City Life: Supermarket warrior deploys ultimate detergent

Hong Kong

WAR CLOUDS may well be gathering over the Taiwan Strait where the Chinese and Taiwanese armies are mobilising but the war everyone in Hong Kong is talking about is the supermarket war.

Combat in the grocery zone may be commonplace elsewhere but in Hong Kong there has been a long-standing cosy duopoly by two massive companies who had practically three-quarters of the market. One of these chains, Wellcome, is run by the British-controlled Jardine Matheson group, the other is ParknShop (which would be in deep trouble were there a trade descriptions act in Hong Kong, as it rarely offers parking), run by a company controlled by Li Ka-shing, Hong Kong's richest man.
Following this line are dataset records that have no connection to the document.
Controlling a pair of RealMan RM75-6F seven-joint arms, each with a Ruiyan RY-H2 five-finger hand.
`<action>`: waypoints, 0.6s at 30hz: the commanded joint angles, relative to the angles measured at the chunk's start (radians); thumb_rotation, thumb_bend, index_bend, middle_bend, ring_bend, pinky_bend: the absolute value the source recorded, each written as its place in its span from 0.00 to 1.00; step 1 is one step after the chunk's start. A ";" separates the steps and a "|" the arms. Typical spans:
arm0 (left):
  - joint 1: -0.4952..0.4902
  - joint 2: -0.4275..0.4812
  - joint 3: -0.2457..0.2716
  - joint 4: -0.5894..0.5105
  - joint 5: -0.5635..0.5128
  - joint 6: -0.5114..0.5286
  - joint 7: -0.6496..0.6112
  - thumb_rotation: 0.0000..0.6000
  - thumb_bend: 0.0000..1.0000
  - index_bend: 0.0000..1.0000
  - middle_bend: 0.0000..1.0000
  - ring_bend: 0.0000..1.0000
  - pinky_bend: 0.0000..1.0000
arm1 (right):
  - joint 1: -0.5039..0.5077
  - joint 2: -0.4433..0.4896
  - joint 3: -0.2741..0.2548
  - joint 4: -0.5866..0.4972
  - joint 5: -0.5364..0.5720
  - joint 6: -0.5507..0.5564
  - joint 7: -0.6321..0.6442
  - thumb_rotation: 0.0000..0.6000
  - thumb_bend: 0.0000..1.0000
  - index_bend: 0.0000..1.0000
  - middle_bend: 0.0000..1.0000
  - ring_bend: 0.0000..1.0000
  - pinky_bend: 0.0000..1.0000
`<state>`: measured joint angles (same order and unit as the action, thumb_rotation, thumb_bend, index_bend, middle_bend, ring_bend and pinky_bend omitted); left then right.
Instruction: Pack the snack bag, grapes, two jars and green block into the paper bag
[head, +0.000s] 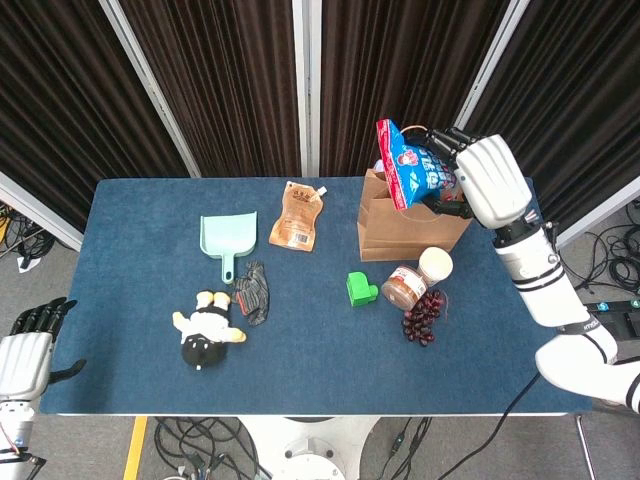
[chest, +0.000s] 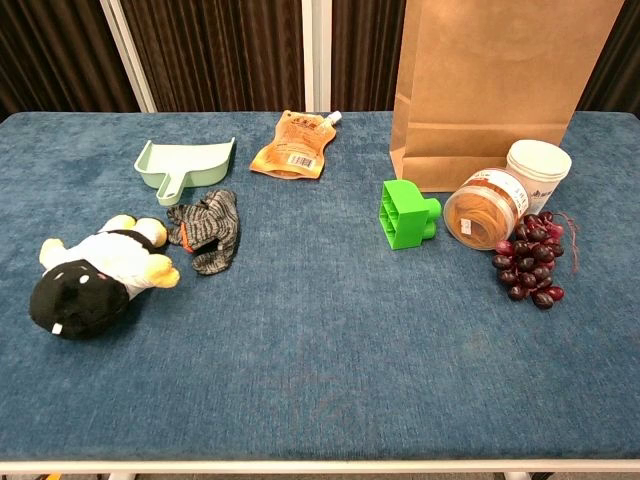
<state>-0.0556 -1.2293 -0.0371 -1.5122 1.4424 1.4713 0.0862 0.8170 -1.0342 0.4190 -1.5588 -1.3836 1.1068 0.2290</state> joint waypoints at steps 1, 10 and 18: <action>0.001 -0.001 0.002 0.000 -0.002 -0.003 -0.002 1.00 0.03 0.20 0.24 0.18 0.18 | 0.067 -0.045 -0.015 0.104 0.064 -0.116 -0.018 1.00 0.37 0.58 0.54 0.41 0.56; 0.004 -0.004 0.007 -0.001 -0.017 -0.018 0.000 1.00 0.03 0.20 0.24 0.18 0.18 | 0.142 -0.133 -0.031 0.278 0.152 -0.283 0.023 1.00 0.37 0.56 0.54 0.41 0.56; 0.002 -0.008 0.009 -0.003 -0.022 -0.028 0.000 1.00 0.03 0.20 0.24 0.18 0.18 | 0.155 -0.163 -0.053 0.326 0.157 -0.346 0.082 1.00 0.37 0.53 0.53 0.41 0.56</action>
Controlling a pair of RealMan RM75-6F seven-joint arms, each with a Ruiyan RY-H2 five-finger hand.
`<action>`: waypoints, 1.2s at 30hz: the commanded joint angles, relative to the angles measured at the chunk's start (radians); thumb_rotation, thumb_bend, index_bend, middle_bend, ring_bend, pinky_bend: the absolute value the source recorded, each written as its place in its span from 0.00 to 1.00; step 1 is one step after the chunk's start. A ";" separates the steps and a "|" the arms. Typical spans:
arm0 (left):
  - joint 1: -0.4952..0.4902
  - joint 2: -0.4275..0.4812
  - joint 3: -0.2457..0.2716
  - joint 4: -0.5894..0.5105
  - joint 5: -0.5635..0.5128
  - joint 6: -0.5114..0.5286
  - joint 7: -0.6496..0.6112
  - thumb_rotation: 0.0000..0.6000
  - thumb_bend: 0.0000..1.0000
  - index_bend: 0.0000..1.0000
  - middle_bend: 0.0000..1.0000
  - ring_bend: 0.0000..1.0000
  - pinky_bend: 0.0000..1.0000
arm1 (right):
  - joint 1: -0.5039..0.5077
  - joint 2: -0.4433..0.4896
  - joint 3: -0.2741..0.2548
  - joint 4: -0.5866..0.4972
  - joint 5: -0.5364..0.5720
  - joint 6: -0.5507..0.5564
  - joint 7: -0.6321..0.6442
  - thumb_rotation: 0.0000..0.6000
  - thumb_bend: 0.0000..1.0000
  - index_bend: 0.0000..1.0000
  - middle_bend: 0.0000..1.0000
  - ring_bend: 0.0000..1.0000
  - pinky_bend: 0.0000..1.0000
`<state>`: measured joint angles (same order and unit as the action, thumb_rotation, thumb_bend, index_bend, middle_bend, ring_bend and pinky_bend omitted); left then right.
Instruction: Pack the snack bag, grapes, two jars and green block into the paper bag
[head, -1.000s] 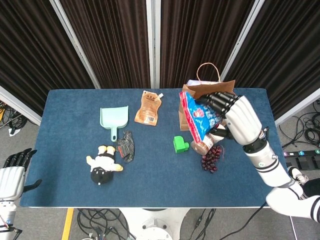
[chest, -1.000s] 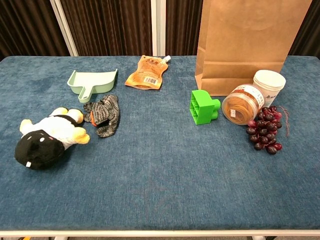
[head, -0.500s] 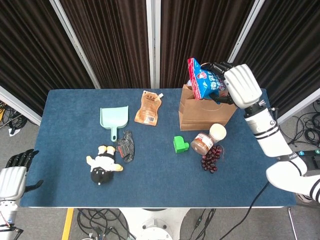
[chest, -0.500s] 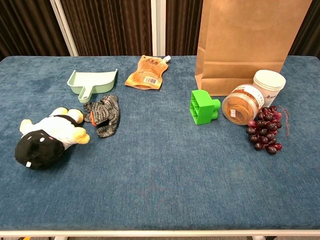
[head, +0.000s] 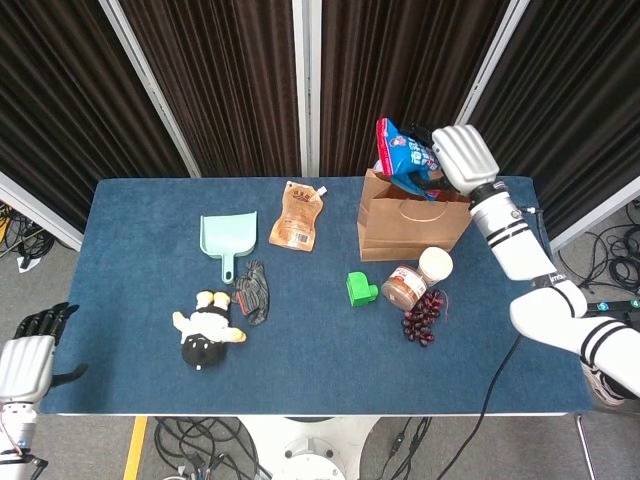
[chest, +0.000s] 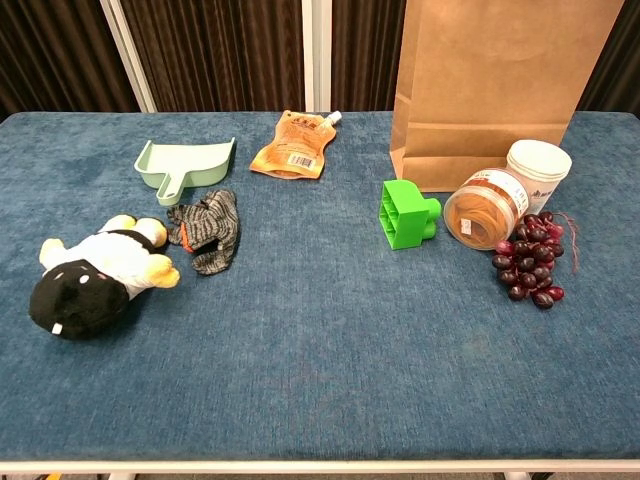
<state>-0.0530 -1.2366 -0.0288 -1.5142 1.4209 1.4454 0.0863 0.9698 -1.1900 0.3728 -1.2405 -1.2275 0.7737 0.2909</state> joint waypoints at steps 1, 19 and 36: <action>-0.001 -0.001 0.001 -0.001 -0.001 -0.003 0.000 1.00 0.03 0.20 0.24 0.18 0.18 | 0.003 -0.009 -0.008 0.011 0.000 -0.017 0.026 1.00 0.37 0.53 0.52 0.41 0.56; -0.001 -0.002 0.000 0.004 -0.010 -0.013 -0.008 1.00 0.03 0.20 0.24 0.18 0.18 | 0.036 -0.037 -0.015 0.065 0.047 -0.122 0.061 1.00 0.25 0.07 0.23 0.11 0.23; -0.002 -0.008 -0.001 0.018 0.001 -0.005 -0.020 1.00 0.03 0.20 0.24 0.18 0.18 | -0.139 0.088 -0.062 -0.156 -0.114 0.196 0.014 1.00 0.13 0.00 0.17 0.01 0.11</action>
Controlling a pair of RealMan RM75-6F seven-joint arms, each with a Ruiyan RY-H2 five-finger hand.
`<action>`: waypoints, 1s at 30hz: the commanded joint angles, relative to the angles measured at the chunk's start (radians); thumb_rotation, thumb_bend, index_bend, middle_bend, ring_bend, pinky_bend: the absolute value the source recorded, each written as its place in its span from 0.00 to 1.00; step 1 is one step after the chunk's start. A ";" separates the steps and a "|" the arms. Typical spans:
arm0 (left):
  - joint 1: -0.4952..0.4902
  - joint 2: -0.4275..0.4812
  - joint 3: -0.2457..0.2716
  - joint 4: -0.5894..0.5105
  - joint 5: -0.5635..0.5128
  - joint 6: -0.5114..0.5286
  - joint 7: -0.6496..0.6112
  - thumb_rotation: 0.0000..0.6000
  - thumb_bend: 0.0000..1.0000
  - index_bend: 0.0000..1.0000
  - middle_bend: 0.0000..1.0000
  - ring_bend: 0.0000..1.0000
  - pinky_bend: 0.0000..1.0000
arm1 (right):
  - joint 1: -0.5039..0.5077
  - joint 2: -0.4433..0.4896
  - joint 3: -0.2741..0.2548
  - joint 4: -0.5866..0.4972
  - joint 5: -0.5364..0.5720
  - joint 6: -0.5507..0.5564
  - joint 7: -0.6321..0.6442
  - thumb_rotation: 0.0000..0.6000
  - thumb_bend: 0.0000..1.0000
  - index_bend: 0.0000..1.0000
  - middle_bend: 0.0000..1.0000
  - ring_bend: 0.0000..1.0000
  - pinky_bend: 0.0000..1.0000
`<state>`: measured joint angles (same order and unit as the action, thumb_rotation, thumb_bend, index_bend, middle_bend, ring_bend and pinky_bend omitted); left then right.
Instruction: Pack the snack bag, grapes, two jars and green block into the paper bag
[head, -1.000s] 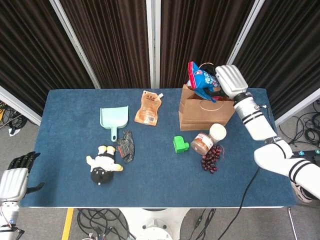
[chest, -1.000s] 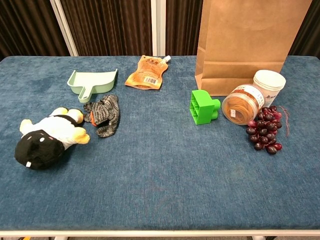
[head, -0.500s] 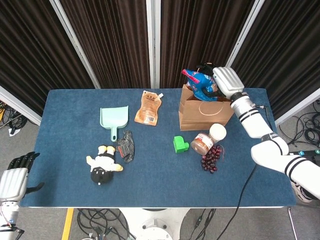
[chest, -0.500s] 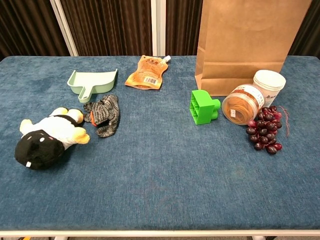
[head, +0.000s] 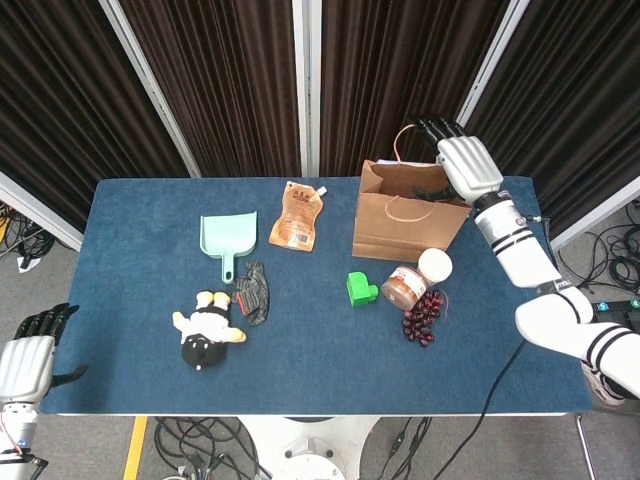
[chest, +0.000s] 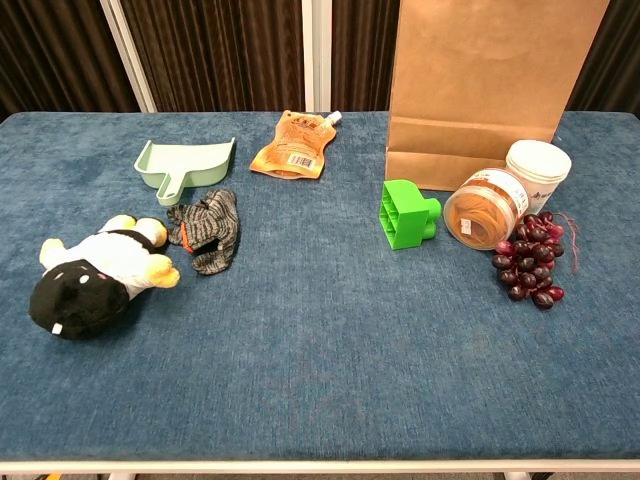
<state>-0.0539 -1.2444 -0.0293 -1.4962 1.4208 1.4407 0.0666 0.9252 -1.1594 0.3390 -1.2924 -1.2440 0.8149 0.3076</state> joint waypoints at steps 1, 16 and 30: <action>-0.002 0.000 -0.001 0.001 0.003 0.000 -0.001 1.00 0.03 0.20 0.24 0.18 0.18 | -0.120 0.068 -0.038 -0.127 -0.120 0.198 -0.007 1.00 0.13 0.01 0.21 0.03 0.14; -0.014 0.016 -0.010 -0.015 0.033 0.022 0.018 1.00 0.03 0.20 0.24 0.18 0.18 | -0.426 0.109 -0.333 -0.193 -0.433 0.479 0.046 1.00 0.13 0.26 0.42 0.25 0.44; -0.006 0.019 -0.001 -0.025 0.039 0.032 0.019 1.00 0.03 0.20 0.24 0.18 0.18 | -0.409 -0.048 -0.365 -0.129 -0.281 0.198 -0.223 1.00 0.05 0.09 0.26 0.12 0.36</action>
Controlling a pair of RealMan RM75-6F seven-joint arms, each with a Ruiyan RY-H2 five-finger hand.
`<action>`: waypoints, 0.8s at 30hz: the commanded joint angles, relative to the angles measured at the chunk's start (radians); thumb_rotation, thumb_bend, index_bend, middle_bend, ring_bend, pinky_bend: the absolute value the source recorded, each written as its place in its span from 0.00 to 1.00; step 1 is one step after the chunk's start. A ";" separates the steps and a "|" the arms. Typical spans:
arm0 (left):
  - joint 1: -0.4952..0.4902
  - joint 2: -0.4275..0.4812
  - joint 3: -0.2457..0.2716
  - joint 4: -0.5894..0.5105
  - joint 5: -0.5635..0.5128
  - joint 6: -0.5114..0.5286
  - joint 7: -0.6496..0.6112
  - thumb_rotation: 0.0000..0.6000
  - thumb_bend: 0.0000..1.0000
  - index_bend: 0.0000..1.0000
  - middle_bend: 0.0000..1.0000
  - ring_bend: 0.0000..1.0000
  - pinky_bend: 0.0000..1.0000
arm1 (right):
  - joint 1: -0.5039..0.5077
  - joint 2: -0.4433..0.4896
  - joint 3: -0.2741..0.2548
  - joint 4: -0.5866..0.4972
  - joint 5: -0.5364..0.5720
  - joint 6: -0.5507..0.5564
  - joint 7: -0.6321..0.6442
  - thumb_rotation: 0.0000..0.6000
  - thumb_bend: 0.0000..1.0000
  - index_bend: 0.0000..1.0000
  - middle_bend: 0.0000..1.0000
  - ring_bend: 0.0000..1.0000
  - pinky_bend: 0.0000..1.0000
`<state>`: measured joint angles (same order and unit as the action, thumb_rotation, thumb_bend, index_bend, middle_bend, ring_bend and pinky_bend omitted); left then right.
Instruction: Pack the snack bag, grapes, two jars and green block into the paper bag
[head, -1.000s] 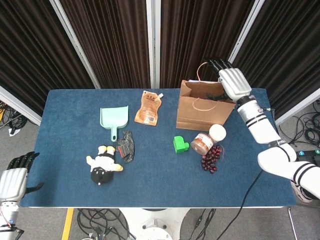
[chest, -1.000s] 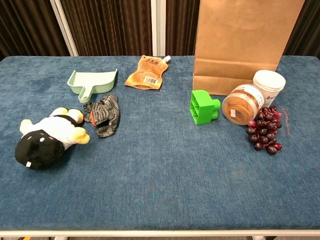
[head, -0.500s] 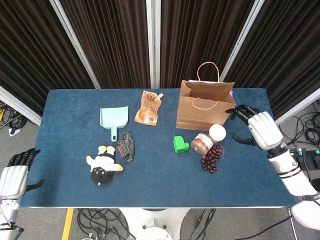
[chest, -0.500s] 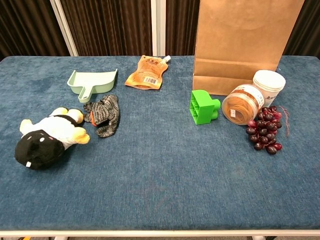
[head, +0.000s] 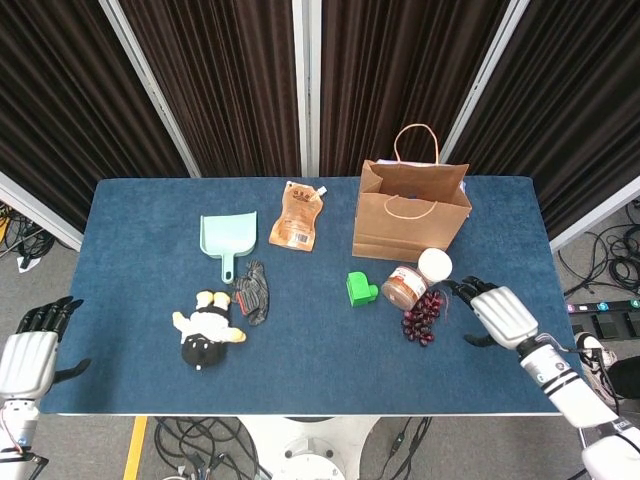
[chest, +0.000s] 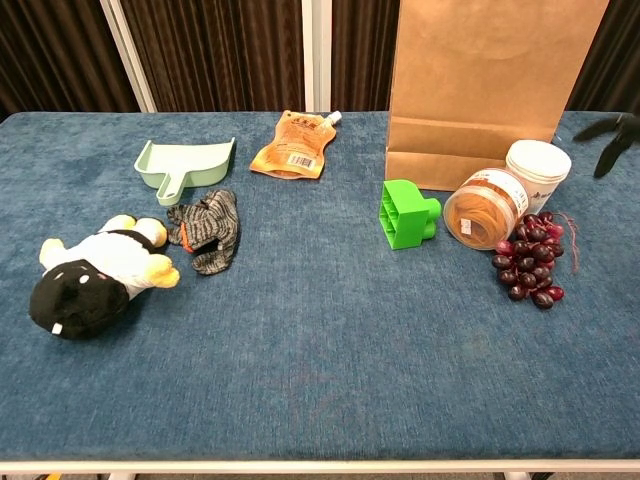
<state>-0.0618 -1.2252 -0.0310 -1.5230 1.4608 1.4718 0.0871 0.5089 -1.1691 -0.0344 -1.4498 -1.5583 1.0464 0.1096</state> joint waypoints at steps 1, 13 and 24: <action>0.003 -0.001 0.001 0.002 -0.001 0.002 -0.002 1.00 0.03 0.20 0.24 0.18 0.18 | 0.010 -0.048 0.011 0.038 0.037 -0.040 -0.021 1.00 0.05 0.09 0.26 0.12 0.35; 0.008 -0.004 0.006 0.006 -0.002 0.003 -0.008 1.00 0.03 0.20 0.24 0.18 0.18 | 0.038 -0.162 0.002 0.199 0.036 -0.116 0.069 1.00 0.14 0.09 0.25 0.12 0.35; 0.007 -0.004 0.006 0.000 0.001 0.004 -0.001 1.00 0.03 0.20 0.24 0.18 0.18 | 0.049 -0.226 -0.047 0.257 -0.056 -0.092 0.121 1.00 0.16 0.09 0.25 0.12 0.35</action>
<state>-0.0546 -1.2291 -0.0249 -1.5228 1.4624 1.4759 0.0863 0.5588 -1.3925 -0.0670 -1.1880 -1.5953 0.9419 0.2232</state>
Customers were trained in the gentle art of surrender to sullen service and minor price competition. The recession has caused the chains to make some effort and improve service but nothing prepared them for the blast of real competition from a new company called adM@art. In theory, adM@rt is an online discount store but in fact it is an old- fashioned pile-em-high-and-sell-'em-cheap operation by Jimmy Lai, the man who began a clothes-retailing revolution with Giordano stores. He started another revolution in Chinese language newspapers, transforming their appearance. Using his papers as an advertising base, he is taking on the duopoly and they are spitting, warning suppliers if they touch adM@art they can expect to be shunned.

Advertising has been withdrawn from Mr Lai's publications and they have started slashing prices as never before. "I don't believe it," said a customer in the Sai Kung branch of ParknShop last week as he balanced two 24-can packs of Coca-Cola on a supermarket trolley. "This is costing me almost half what I used to pay." An elderly woman struggling to pick up a massive watermelon being sold for next to nothing, was bewildered by the price. "I've never heard of this adM@art", she said, "but if that's why they're so cheap now, I like them very much."

Outside the store are massive banners proclaiming price cuts and a host of other special offers to lure in the punters and keep them out of Mr Lai's clutches. Equally frenetic promotions decorate the nearby Wellcome store. But it looks suspiciously as though both stores are offering more or less the same bargains, just as they used to, although at considerably lower prices.

adM@art was conceived as an online shopping service, with a fleet of trucks making door-to-door deliveries. Most orders are faxed or phoned and business is also conducted from its bright yellow and grey stores. The biggest problem for the new entrant is that its switchboards are perpetually jammed and it keeps running out of stock. The company took full-page advertisements apologising and hopes the ardour of potential customers will not cool. Jimmy Lai does not do things by halves, so he seems reconciled to losing millions to get the new business going and he's forcing the competition to spend a great deal to do battle. Hong Kong finally has competition in its supermarkets and if adM@art can stay in the race it will encourage others to join.

This will mean the Hong Kong Tourist Authority's old claim about the former colony being a "shopper's paradise" will finally come true. The extraordinary thing is that this supposedly free market heaven has managed for so long to preserve such a tiny degree of competition in the most basic of retail markets.

Mr Lai is a folk hero to many Hong Kong people. He has a marketing genius that is the envy of his rivals. Their intense dislike for Jimmy Lai almost matches the support of his customers who turned to him for low- price, high-quality casual clothing, then for more lively Chinese newspapers, and now for cheaper everyday items from toilet rolls to laptop computers.